The Discussion Tracker lets you see who has posted a blog item about the press release you “distributed” through FetchWire. This clearly is an opportunity to get spammed via blogs: Nearly all the tracker items listed under one press release were links to online pharmacies.
Still, the interface is clean, the categories make sense,
I have no idea how many people actually subscribe or whether FetchWire stands a chance of turning the wire service model on its head. But it’s a simple example of edge content I can use in my presentation. And, I believe it’s further evidence that there’s a future in edge content that offers communicators a real advantage.
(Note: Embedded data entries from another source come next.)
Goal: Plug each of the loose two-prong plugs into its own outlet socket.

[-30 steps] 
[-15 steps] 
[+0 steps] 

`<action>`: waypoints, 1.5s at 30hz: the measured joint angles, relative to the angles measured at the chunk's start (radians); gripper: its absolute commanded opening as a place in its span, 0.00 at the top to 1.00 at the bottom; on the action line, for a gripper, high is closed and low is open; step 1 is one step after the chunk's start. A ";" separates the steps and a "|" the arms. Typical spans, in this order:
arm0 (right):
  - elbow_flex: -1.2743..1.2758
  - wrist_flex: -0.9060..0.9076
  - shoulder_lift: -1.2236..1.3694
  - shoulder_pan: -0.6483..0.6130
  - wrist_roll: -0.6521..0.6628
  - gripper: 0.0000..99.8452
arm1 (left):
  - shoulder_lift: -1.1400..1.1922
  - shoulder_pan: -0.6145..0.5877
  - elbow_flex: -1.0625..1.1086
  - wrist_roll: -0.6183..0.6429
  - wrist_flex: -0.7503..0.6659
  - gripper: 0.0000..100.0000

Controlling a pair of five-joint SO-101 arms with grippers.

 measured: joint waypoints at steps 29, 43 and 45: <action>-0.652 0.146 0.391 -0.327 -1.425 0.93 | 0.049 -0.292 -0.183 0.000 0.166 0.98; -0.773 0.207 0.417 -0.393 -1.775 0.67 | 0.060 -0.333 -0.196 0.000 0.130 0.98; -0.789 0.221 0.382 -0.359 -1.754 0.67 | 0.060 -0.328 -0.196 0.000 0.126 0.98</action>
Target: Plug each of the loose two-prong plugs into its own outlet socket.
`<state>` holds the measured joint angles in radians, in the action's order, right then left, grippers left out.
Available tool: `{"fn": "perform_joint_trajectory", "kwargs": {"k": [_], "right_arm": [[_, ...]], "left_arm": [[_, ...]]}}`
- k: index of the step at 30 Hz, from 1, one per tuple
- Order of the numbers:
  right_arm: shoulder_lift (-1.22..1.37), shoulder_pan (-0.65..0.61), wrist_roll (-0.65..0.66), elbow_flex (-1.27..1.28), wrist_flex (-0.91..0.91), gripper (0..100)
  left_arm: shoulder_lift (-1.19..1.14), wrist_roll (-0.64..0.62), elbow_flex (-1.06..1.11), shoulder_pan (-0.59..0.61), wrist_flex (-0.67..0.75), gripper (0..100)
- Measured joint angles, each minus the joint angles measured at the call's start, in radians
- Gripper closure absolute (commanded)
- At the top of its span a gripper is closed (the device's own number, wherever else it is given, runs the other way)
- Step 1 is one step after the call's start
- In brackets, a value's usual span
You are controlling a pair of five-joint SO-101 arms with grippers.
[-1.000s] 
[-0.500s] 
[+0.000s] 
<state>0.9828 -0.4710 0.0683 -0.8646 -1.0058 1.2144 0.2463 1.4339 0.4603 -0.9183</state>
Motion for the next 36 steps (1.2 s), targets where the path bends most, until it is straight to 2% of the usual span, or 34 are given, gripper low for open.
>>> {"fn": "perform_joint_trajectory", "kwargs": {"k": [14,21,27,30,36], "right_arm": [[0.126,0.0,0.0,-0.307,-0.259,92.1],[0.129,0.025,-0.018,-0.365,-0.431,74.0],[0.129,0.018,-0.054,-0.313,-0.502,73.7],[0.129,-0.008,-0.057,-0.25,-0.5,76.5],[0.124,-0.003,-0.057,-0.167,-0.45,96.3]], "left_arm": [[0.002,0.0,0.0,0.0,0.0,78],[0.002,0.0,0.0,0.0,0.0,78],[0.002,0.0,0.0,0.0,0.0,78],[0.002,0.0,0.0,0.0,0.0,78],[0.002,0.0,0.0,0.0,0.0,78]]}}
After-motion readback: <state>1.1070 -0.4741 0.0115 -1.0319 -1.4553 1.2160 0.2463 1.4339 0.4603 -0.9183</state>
I sense a “10 list” on the horizon: “10 uses of edge content for communicators.” Watch for it.
Saturday, June 24, 2006
Microformats go mainstream
I reported here earlier this month that Technorati was experimenting with microformats, the tags you can add to content like events or contacts so they can be found, collected, and categorized by sites that aggregate such content. Microformats are part of a larger trend called “edge” content that I find exciting. As more people create their own content on their own sites, it makes sense to use this content “on the edge” instead of the old model, which had people submitting their content for publication in a central place. Newspaper classified advertising—and their online equivalents like eBay and Craig’s List—are examples of the latter. Edgeio is an example of the former.
Still, this remains pretty geeky stujff, but perhaps not for much longer. Niall Kennedy reports that Yahoo! is embracing microformats. Yahoo! Local is supporting the hcard, hreview, and hcal markup—tags that let sites list contacts, reviews (of restaurants, for example), and events listed on blogs andsites from across the web.
According to the Yahoo Local|Maps blog:
We believe in giving you more control over your data and the user experience on Yahoo! Local. With our microformat support, we’ve opened up new data and new possibilities for the developer community to build upon, to make tools that will be genuinely useful to all our users.
With Yahoo! adopting microformats, Google can’t be far behind and edge content may become mainstream sooner than I expected.